Mice models deficient in the mitochondrial antioxidant enzyme SOD2 easily developed atherosclerosis. Overexpression of SOD2 and other mitochondrial enzymes, such as Trx2, reduced atherosclerosis in the mice models by reducing oxidative stress.
Further studies about the role of mtROS in human atherosclerosis are underway. In addition to atherosclerosis, mtROS have been known to play a major role in many inflammatory diseases such as multiple sclerosis, rheumatoid arthritis, cancer, thyroiditis and Type 1 diabetes.
A number of antioxidant enzymes are present in mammalian systems to fight with mtROS. They include superoxide dismutase, glutathione peroxidase and catalase. Although the natural antioxidants play a role in decreasing the concentration of mtROS, they are not effective in treatment, because they are not able to cross the blood-brain barrier and cannot get accumulated within mitochondria.

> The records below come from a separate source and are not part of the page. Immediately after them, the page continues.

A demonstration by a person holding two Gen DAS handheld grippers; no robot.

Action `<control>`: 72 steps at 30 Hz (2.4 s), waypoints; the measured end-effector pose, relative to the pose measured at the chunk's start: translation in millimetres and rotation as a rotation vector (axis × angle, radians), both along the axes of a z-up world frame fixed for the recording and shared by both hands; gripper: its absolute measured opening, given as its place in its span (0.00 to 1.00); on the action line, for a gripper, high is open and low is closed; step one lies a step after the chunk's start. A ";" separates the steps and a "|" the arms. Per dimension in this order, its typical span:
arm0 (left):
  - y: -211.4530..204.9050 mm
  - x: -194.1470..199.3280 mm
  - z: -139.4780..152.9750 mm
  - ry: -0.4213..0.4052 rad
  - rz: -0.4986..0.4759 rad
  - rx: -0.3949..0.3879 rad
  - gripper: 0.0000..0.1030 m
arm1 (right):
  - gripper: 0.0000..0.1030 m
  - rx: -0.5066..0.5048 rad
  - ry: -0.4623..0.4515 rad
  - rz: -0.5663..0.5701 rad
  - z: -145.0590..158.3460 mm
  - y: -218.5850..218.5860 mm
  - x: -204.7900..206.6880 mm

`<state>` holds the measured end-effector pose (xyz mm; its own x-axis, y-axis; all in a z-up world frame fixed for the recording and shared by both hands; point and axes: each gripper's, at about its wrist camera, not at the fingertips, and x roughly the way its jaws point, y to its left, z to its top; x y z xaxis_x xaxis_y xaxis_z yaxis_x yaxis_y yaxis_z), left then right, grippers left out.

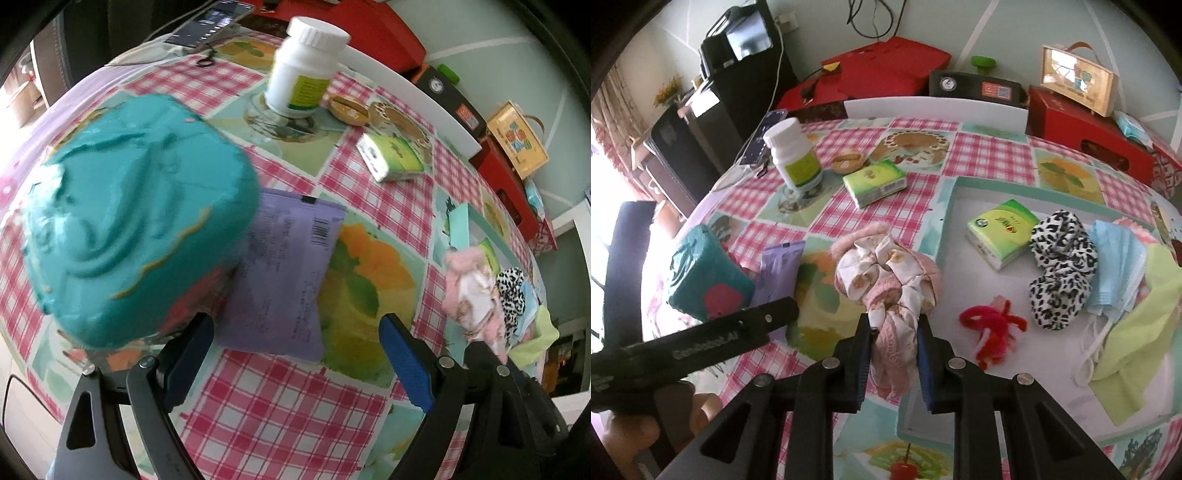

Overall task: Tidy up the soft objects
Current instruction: 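Lift the pink floral fabric with the right gripper toward the white tray, then lower the left gripper onto the purple wipes pack and grasp it while the right holds the fabric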

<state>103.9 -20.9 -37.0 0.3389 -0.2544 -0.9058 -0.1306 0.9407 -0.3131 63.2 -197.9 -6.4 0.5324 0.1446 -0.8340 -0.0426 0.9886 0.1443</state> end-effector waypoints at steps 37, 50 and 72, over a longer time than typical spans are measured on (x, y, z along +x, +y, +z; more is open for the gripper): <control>-13.8 18.1 -7.0 -0.032 0.132 0.070 0.89 | 0.23 0.076 -0.040 -0.110 14.9 -42.7 -7.4; -33.5 27.9 -12.9 -0.021 0.126 0.212 0.89 | 0.23 0.066 -0.028 -0.107 12.5 -41.7 -5.5; -40.2 39.3 -15.2 -0.021 0.146 0.216 0.89 | 0.23 0.055 -0.017 -0.100 9.7 -40.9 -4.0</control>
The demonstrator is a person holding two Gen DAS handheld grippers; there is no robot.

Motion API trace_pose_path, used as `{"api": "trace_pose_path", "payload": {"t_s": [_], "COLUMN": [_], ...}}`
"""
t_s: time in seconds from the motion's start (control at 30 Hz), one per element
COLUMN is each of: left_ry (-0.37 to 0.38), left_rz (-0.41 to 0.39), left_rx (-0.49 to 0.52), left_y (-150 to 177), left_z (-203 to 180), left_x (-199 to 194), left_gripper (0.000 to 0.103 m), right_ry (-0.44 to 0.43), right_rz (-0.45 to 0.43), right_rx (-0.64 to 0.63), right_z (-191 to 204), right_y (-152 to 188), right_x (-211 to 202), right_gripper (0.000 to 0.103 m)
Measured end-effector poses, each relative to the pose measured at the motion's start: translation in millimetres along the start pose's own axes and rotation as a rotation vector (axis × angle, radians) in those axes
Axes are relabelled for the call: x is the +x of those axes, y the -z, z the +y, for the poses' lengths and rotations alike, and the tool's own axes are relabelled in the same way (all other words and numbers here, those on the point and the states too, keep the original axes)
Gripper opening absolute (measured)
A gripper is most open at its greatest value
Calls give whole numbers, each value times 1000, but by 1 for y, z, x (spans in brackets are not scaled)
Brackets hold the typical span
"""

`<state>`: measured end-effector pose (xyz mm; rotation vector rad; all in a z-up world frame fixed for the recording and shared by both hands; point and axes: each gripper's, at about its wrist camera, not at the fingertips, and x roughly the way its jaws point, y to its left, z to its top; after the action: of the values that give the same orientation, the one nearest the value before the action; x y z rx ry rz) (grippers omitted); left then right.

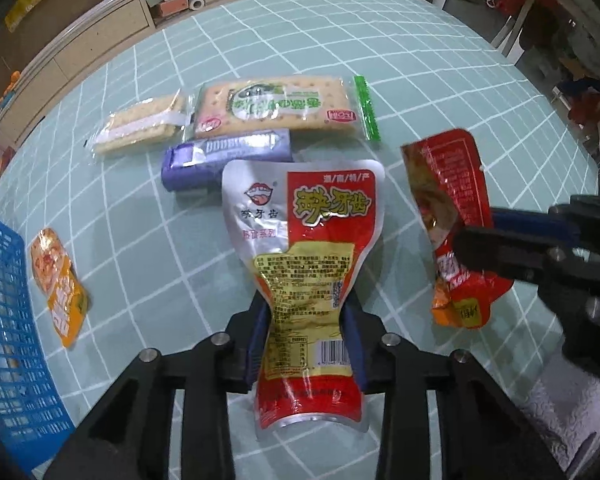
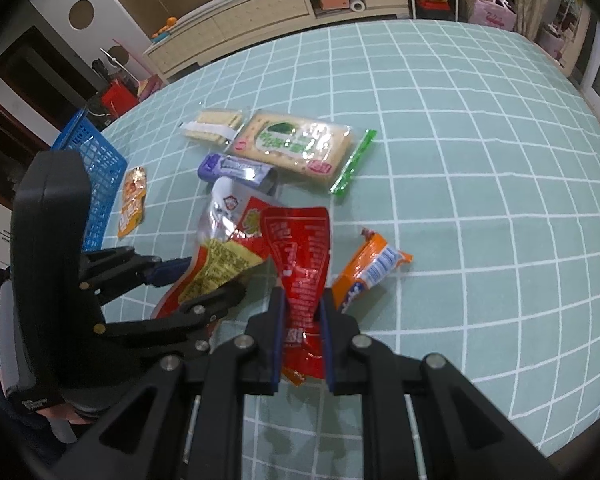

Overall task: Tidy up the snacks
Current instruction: 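Carry the spicy bag and red packet toward the blue basket with both grippers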

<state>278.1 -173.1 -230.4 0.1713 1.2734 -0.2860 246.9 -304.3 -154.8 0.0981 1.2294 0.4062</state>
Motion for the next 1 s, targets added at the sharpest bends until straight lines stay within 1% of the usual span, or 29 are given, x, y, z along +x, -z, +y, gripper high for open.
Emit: {"api": "trace_pose_path", "payload": {"t_s": [0.1,0.23,0.4,0.43,0.63,0.8,1.0], "left_ry": [17,44,34,32,8,-11,-33], "left_rz": [-16,-65,-151,-165,-257,-319,-376], "left_rx": [-39,-86,-103,-108,-142,-178,-220], "left_y": [17,31,44,42,60,81,108], "left_z": [12,24,32,37,60,84,119], "left_x": [-14,-35,-83,-89,-146,-188,-224], "left_gripper": [32,32,32,32,32,32,32], "right_ry": [7,18,22,22,6,-1,-26], "right_rz": [-3,-10,-33,-41,-102,-143,-181], "right_rx": [0,-15,-48,-60,-118,-171,-229], "right_z": [3,15,40,47,92,130,176], "right_y": [0,1,-1,-2,-8,-13,-15], "right_x": [-4,-11,-23,-28,-56,-75,-87], "right_gripper": [20,20,20,20,20,20,20]}}
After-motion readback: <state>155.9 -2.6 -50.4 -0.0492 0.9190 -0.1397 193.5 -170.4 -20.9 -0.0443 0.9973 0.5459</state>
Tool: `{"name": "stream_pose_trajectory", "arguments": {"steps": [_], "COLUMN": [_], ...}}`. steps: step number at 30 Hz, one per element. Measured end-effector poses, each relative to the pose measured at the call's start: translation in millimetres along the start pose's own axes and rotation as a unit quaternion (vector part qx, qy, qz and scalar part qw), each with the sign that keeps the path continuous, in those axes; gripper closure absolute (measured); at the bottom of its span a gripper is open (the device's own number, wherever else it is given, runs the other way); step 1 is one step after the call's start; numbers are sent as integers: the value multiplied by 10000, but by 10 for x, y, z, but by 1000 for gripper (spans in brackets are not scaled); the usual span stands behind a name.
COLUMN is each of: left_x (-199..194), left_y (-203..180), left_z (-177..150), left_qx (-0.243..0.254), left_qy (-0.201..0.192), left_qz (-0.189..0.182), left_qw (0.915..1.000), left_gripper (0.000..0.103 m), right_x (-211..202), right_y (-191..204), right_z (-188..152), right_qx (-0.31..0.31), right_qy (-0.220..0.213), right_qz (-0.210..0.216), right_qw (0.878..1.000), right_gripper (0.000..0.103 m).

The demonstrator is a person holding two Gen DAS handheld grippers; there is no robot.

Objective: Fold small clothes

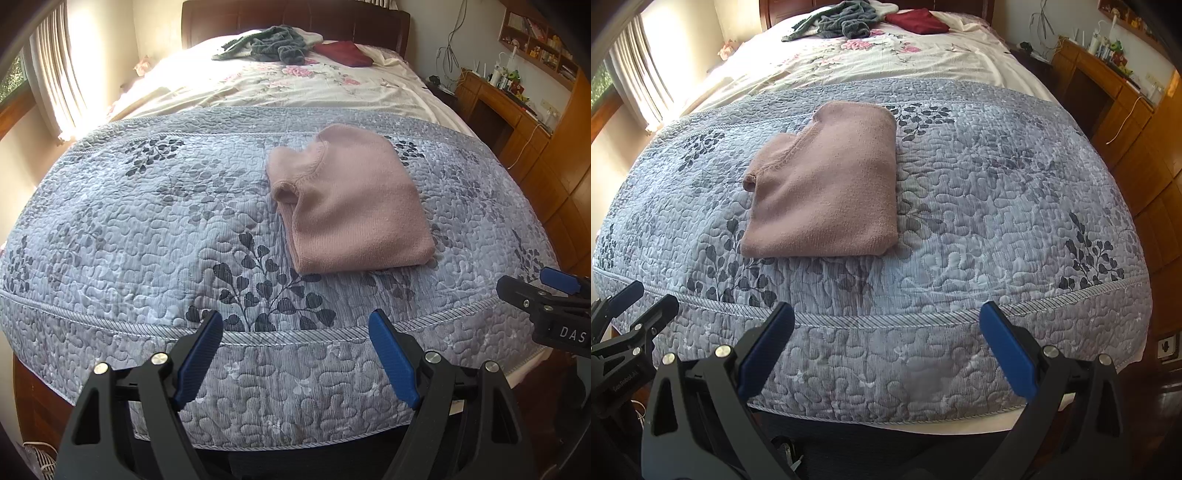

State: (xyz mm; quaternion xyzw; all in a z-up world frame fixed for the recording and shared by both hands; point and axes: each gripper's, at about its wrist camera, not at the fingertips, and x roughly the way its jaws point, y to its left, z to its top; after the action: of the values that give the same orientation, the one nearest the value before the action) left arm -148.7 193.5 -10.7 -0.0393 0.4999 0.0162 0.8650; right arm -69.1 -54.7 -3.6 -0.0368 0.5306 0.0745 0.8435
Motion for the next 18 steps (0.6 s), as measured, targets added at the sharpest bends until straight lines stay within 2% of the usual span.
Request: {"name": "stream_pose_trajectory", "arguments": {"steps": [18], "left_x": [14], "left_y": [22], "left_z": [4], "left_qx": [9], "left_qy": [-17], "left_qz": [16], "left_qw": [10000], "left_gripper": [22], "right_x": [8], "right_y": [-49], "right_z": [1], "right_qx": [46], "right_qy": [-6], "right_qz": [-88], "right_qw": [10000], "right_gripper": [3]}}
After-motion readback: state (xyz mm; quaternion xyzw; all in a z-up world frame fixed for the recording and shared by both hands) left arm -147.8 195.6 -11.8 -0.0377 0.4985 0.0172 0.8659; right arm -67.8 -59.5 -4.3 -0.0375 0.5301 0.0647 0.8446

Drugs that particularly target mtROS have been developed to address these problems. Mito Vit-E was the first targeted scavenger that was developed for mtROS, and it was generated by covalently attaching the triphenylphosphonium cation to Vit-E. It has been shown to decrease the ROS production and apoptosis in the endothelial cells. However, Mito Vit-E was not effective against hypoxic-ischemic striatal injuries in rat models.
MitoQ10 was the second scavenger developed for mtROS. It was generated by covalently attaching the lipophilic triphenylphosphonium cation to a ubiquinone derivative through an aliphatic linker. MitoQ10 has been shown to decrease ROS in mitochondria, and its effectiveness has been proven in the rodent models of cardiac ischemia and reperfusion injury.
SkQ1 is an alternate compound for MitoQ10. SkQ1 has been shown to reduce ischemia-induced arrhythmia and infarct size in rats, when used at a concentration 1 million-fold lower than that of the MitoQ. Clinical studies for SkQ1 are still ongoing.
In summary, oxidative stress could lead to a number of diseases. Antioxidants have been extensively studied for the prevention and treatment of these diseases, but many clinical trials have failed to explain the therapeutic potential of antioxidants.
One possibility might be that only small proportions of antioxidants are actually located inside the mitochondria. Since the mtROS play a key role in inducing cytokine production, targeting mtROS might be a novel therapy for the treatment of many inflammatory diseases. Further characterization of mtROS and their role in inflammatory diseases needs to be performed for the development of novel, effective drugs.